Should I be worried about my future

You are 18. I'm twice your age and I still worry about my future. That is normal. What I lacked at your age is 1) confidence, 2) a clear plan with alternatives, and 3) my own ideas (i.e. parents, others influencing your decision). Let me tell you this is #1 You can listen to the ideas of others but do not let others make the decision for you. It's your life. They may be well meaning but don't let others decide what will make you happy. #2 Don't get discouraged about college. Maybe you were just in the wrong college. I had no choice in my college. I was told where to go. #3 You may have different jobs in different companies. That's common. Identify skills and interests. Now, is the time to explore your interests. It's much harder to experiment with careers when you are my age and with debt and a home. #4 Make contacts and network even if that means that you volunteer somewhere to learn a skill/explore a career path. Your contacts will be an invaluable source to get jobs. You need to concentrate on building your skills both technical (i.e. computers) and soft skills (i.e. team player). #5 - Always stay away from buying stuff. Go the cheap route. I see people every day that no matter how much money they earn, they are broke. Don't borrow trouble. Stick to just what you need. Concentrate on savings.
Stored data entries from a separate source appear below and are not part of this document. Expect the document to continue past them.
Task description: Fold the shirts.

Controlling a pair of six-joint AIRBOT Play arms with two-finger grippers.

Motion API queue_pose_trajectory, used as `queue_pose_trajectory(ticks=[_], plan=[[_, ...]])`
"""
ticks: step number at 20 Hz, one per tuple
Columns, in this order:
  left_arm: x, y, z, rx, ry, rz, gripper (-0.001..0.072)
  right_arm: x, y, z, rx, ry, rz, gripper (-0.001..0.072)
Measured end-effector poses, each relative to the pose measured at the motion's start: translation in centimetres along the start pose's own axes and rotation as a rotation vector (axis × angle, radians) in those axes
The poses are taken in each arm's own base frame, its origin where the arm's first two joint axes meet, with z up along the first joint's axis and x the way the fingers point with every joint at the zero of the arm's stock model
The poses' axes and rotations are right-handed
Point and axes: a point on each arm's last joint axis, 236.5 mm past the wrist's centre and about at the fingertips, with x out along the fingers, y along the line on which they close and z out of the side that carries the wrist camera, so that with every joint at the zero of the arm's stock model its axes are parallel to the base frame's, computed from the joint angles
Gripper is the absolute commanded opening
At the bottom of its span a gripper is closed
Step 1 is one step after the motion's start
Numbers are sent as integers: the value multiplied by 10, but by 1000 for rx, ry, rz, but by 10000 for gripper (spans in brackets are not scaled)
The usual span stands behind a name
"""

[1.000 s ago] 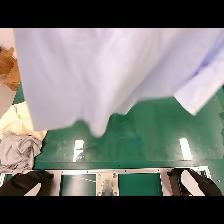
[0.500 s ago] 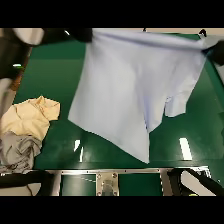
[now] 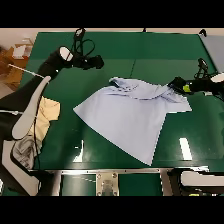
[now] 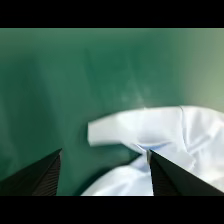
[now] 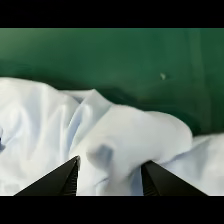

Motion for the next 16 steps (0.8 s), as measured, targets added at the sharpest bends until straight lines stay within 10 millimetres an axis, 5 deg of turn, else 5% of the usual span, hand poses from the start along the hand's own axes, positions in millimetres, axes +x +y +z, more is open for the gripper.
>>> queue_pose_trajectory(ticks=[4,7,11,16], plan=[[-60,10,-30,-136,232,-23,600,-23,-31,32,-9,8,-29,516],[-88,3,-82,-211,419,-16,600,-21,-55,23,-4,116,-17,514],[-105,-21,-178,-302,614,-6,601,4,-80,-5,12,259,7,510],[-103,-41,-303,-433,735,25,600,27,-86,-35,26,387,60,472]])
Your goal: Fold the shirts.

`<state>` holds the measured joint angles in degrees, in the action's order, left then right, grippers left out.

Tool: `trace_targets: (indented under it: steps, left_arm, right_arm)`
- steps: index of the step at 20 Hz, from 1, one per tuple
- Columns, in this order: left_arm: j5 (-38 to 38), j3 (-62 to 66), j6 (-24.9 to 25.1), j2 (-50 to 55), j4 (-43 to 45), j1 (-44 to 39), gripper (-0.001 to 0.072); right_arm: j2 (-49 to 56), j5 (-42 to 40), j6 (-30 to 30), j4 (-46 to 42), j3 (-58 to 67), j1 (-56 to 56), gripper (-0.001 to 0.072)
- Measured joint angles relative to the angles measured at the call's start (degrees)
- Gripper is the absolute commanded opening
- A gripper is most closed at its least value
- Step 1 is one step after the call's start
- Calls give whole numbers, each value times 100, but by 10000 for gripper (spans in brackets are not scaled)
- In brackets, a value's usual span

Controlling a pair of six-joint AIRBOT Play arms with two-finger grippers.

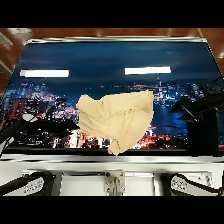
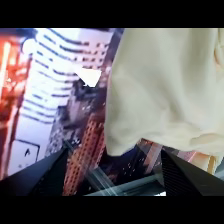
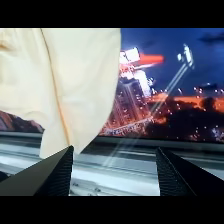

If you learn to live without now for something in the future, you'll be way ahead of many people more than twice your age. #6 When you get a job etc., talk with your parents about how to contribute to your household (i.e. chores, pay them some rent in exchange for some freedom/control). It will be like a landlord/tenant relationship instead of a parent/child so that you can gain some freedom in your home life and not be dictated to. It's a give and take relationship. They will be reluctant to allow you freedom to explore in your life because they want to protect you. So, if you negotiate your relationship, you can try to gain some more control over your situation. #7 Don't feel like you have only this boyfriend. Things change as you age. Stick with him if things are going but don't feel obliged to play house at a young age. Concentrate on cutting out your own path and things will eventually fall into play. I wish you a lot of luck.

Just be patient with yourself. It's hard out there and I wish someone told me not to keep doing things just to please my parents at your age and that I got myself more independent back them.